*** DATA FOR ANALYSIS Section Begins ***

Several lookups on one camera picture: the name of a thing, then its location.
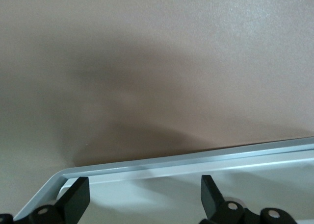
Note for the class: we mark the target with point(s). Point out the white cabinet drawer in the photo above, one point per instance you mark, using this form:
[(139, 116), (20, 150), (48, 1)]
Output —
[(152, 194)]

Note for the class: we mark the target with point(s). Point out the black left camera mount bracket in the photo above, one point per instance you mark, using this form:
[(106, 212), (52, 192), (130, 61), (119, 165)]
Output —
[(34, 217)]

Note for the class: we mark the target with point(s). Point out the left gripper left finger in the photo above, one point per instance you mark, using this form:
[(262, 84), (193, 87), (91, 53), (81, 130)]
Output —
[(76, 202)]

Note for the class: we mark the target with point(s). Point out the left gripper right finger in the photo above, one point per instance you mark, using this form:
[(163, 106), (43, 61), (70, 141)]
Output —
[(210, 197)]

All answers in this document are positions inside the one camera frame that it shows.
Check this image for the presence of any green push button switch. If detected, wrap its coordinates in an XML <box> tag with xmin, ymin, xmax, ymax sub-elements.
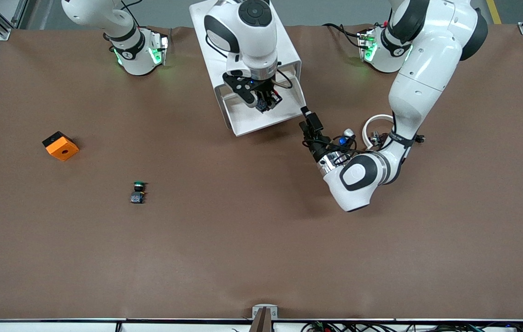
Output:
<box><xmin>130</xmin><ymin>181</ymin><xmax>147</xmax><ymax>205</ymax></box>

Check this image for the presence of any black cable bundle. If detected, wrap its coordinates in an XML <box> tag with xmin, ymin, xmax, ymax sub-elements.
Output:
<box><xmin>300</xmin><ymin>321</ymin><xmax>523</xmax><ymax>332</ymax></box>

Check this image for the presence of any white curved plastic part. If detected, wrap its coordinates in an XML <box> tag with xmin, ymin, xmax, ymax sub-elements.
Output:
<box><xmin>363</xmin><ymin>114</ymin><xmax>396</xmax><ymax>150</ymax></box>

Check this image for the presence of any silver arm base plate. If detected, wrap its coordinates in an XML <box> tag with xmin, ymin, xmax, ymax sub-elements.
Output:
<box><xmin>151</xmin><ymin>29</ymin><xmax>170</xmax><ymax>65</ymax></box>
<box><xmin>358</xmin><ymin>28</ymin><xmax>378</xmax><ymax>63</ymax></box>

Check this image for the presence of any grey bracket with brown post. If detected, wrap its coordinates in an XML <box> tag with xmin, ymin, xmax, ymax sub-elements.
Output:
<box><xmin>251</xmin><ymin>303</ymin><xmax>279</xmax><ymax>332</ymax></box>

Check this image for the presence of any white table edge rail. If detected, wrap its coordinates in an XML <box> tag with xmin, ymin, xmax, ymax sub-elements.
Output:
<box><xmin>0</xmin><ymin>317</ymin><xmax>523</xmax><ymax>332</ymax></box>

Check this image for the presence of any red push button switch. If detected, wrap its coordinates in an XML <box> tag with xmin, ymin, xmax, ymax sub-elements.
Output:
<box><xmin>258</xmin><ymin>95</ymin><xmax>284</xmax><ymax>114</ymax></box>

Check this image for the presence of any brown table cover sheet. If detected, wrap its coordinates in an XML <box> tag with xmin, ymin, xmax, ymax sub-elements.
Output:
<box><xmin>0</xmin><ymin>23</ymin><xmax>523</xmax><ymax>321</ymax></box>

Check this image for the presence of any black arm base cable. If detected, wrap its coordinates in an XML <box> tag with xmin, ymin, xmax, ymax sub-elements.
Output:
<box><xmin>323</xmin><ymin>22</ymin><xmax>364</xmax><ymax>49</ymax></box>

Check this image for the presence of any orange and black button box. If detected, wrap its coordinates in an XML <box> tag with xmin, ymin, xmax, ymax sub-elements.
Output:
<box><xmin>42</xmin><ymin>131</ymin><xmax>80</xmax><ymax>161</ymax></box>

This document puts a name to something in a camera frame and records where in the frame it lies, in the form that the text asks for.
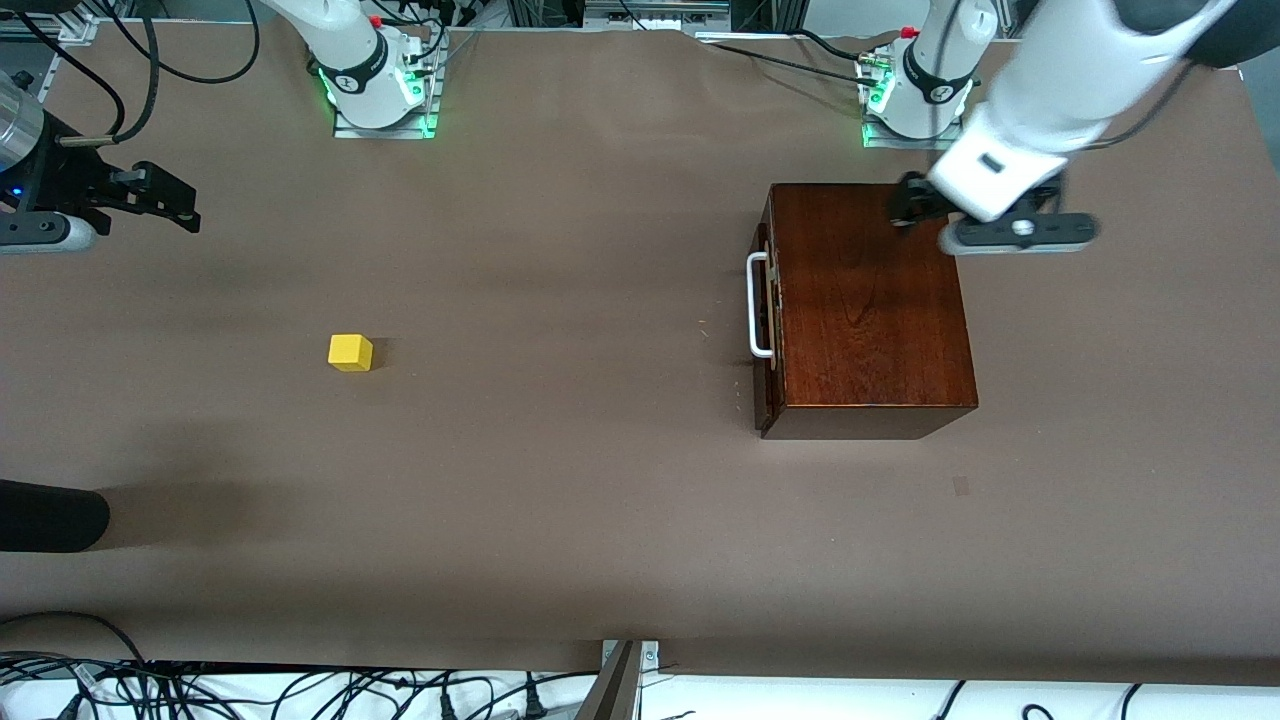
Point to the brown table cover sheet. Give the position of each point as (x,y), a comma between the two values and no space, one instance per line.
(600,300)

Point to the dark wooden drawer cabinet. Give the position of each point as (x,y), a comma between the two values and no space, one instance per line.
(880,300)

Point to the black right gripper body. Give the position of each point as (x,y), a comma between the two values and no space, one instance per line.
(72,182)

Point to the black ribbed cylinder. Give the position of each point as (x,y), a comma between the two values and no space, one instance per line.
(50,515)

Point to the aluminium profile post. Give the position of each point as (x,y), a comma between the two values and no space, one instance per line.
(620,690)

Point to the aluminium frame rail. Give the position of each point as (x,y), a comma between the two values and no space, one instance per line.
(655,8)

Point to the yellow cube block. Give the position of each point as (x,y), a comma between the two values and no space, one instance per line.
(350,352)

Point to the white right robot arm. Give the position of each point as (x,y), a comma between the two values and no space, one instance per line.
(350,50)

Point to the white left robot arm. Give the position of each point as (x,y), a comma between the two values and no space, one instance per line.
(1050,80)

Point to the white board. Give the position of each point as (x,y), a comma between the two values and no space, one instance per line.
(800,700)

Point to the aluminium arm base plate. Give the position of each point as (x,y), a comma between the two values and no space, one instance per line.
(428,110)
(872,135)

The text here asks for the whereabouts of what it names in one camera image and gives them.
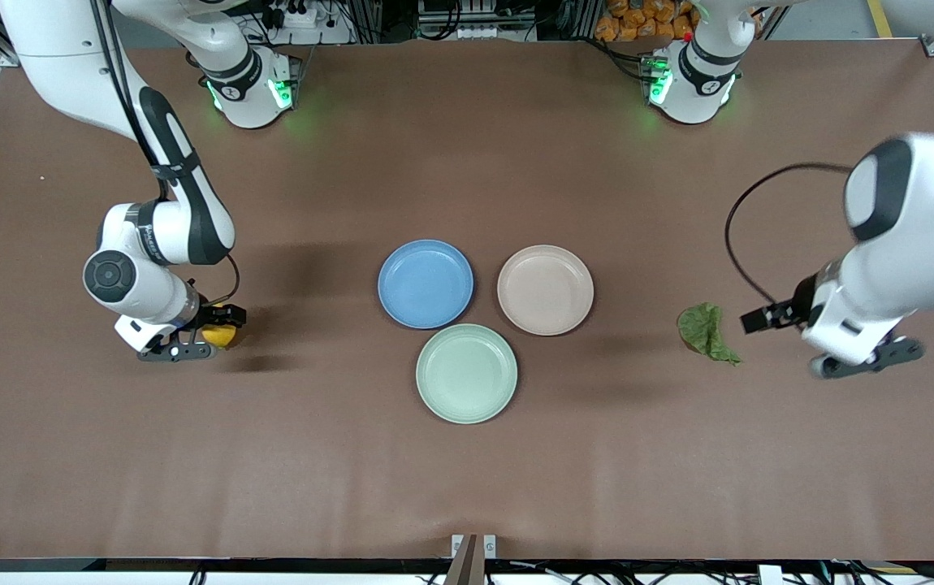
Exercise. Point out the yellow lemon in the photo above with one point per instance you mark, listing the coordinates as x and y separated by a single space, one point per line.
219 335

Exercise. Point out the green lettuce leaf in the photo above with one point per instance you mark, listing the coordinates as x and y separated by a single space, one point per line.
702 329

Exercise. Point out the blue plate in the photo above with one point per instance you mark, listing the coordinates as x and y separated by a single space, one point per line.
425 284

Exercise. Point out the beige plate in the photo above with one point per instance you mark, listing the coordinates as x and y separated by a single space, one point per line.
546 290

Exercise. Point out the light green plate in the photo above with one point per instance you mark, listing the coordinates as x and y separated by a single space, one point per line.
467 374

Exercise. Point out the white power strip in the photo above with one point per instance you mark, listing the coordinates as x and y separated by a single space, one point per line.
304 24

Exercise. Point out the bag of oranges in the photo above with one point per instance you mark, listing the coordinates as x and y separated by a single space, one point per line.
646 20

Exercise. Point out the white electronics box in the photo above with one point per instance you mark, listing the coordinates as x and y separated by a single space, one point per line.
475 20

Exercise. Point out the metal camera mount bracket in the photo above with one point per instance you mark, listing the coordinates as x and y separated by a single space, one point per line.
473 556

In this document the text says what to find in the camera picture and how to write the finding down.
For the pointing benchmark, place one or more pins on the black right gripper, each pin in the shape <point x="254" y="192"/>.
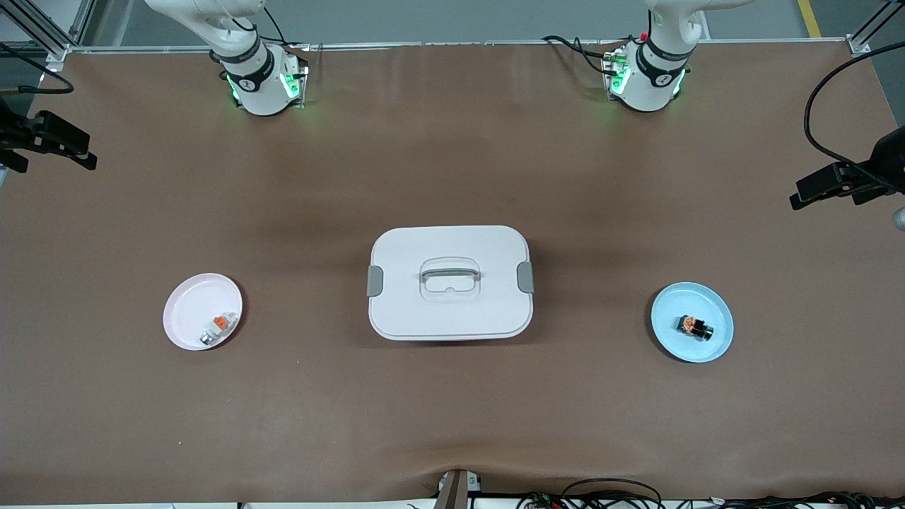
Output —
<point x="15" y="134"/>

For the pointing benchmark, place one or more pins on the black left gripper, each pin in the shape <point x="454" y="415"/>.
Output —
<point x="888" y="162"/>

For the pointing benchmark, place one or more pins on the black orange push-button switch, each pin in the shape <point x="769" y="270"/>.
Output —
<point x="694" y="326"/>

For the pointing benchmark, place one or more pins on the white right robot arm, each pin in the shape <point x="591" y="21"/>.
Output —
<point x="261" y="92"/>

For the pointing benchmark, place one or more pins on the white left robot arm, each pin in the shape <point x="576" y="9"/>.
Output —
<point x="647" y="88"/>

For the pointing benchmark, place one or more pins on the light blue plastic plate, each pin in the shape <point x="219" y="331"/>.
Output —
<point x="672" y="311"/>

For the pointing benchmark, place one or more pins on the pale pink plastic plate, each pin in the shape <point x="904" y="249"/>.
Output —
<point x="184" y="332"/>

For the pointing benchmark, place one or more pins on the grey box latch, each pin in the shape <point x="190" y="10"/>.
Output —
<point x="375" y="281"/>
<point x="525" y="277"/>

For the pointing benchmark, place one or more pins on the white lidded storage box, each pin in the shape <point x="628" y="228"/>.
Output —
<point x="452" y="318"/>

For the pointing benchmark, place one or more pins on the brown table mat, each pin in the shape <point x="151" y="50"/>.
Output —
<point x="452" y="424"/>

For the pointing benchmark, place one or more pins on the aluminium frame post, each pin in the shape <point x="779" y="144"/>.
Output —
<point x="859" y="46"/>
<point x="56" y="55"/>

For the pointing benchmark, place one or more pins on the white orange push-button switch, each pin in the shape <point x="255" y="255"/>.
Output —
<point x="219" y="324"/>

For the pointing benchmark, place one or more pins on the grey camera stand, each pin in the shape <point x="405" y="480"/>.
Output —
<point x="452" y="495"/>

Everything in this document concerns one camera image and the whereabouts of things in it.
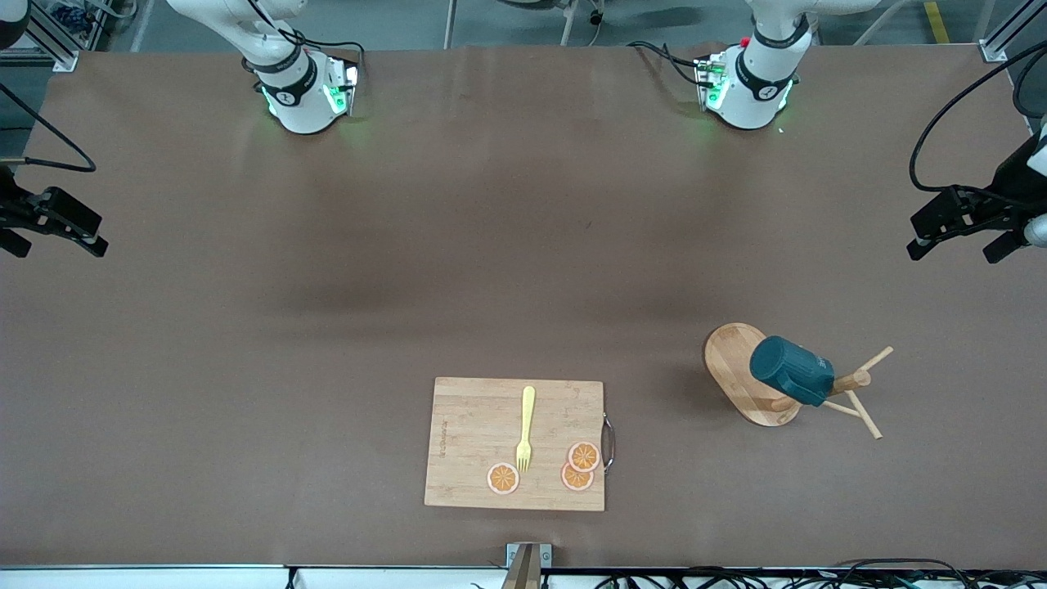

*** DATA FOR ANALYSIS Section Ends ***

Reproduce exactly the lines of the records above from the one with "out the black" to the one with "All answers in", both included, and leave out everything else.

Note for the class: we mark the target with point(s). Point out the black left camera mount bracket in the photo above, one point per instance you mark, using this form:
[(106, 212), (52, 192), (130, 61), (119, 165)]
Output —
[(34, 217)]

Note for the class: we mark the target with point(s). Point out the left gripper left finger in the photo above, one point per instance you mark, using this form:
[(262, 84), (193, 87), (91, 53), (81, 130)]
Output —
[(76, 202)]

Note for the class: we mark the target with point(s). Point out the left gripper right finger in the photo above, one point per instance you mark, using this form:
[(163, 106), (43, 61), (70, 141)]
Output —
[(210, 197)]

All answers in this document are positions inside the one camera frame that it shows.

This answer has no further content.